▶ _The task_:
Provide the count of lines below that include the word "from", without any accompanying remarks.

▶ _Data section_:
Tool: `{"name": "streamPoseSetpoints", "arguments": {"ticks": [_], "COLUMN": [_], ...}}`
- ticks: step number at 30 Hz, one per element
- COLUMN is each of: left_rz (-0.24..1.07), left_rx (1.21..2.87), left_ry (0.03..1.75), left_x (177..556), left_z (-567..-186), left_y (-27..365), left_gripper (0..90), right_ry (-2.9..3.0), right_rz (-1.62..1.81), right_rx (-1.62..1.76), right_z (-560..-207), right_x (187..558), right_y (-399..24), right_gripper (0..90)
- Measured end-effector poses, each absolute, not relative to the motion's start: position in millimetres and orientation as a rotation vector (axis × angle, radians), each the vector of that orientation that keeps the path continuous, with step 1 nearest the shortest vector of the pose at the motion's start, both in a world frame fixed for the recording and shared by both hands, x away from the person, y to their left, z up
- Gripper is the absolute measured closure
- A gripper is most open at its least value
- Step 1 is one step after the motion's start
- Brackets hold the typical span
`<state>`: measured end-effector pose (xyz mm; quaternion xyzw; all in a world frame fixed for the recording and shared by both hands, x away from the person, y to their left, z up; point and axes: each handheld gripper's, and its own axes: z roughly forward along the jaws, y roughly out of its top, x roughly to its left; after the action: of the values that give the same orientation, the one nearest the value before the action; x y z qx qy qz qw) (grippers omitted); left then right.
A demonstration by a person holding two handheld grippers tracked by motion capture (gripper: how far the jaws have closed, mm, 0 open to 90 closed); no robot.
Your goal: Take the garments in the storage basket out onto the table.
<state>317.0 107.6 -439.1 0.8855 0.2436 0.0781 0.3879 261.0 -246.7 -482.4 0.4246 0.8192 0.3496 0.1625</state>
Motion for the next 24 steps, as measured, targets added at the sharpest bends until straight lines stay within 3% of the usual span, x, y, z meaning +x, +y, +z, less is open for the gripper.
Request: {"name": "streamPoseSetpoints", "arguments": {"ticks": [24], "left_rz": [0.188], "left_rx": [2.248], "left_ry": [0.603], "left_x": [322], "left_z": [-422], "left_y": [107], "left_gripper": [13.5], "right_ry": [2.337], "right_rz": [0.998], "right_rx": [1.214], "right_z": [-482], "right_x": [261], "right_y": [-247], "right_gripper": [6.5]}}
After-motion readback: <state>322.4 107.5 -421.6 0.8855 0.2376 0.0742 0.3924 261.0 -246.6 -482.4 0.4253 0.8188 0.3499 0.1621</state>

▶ _Task response_:
2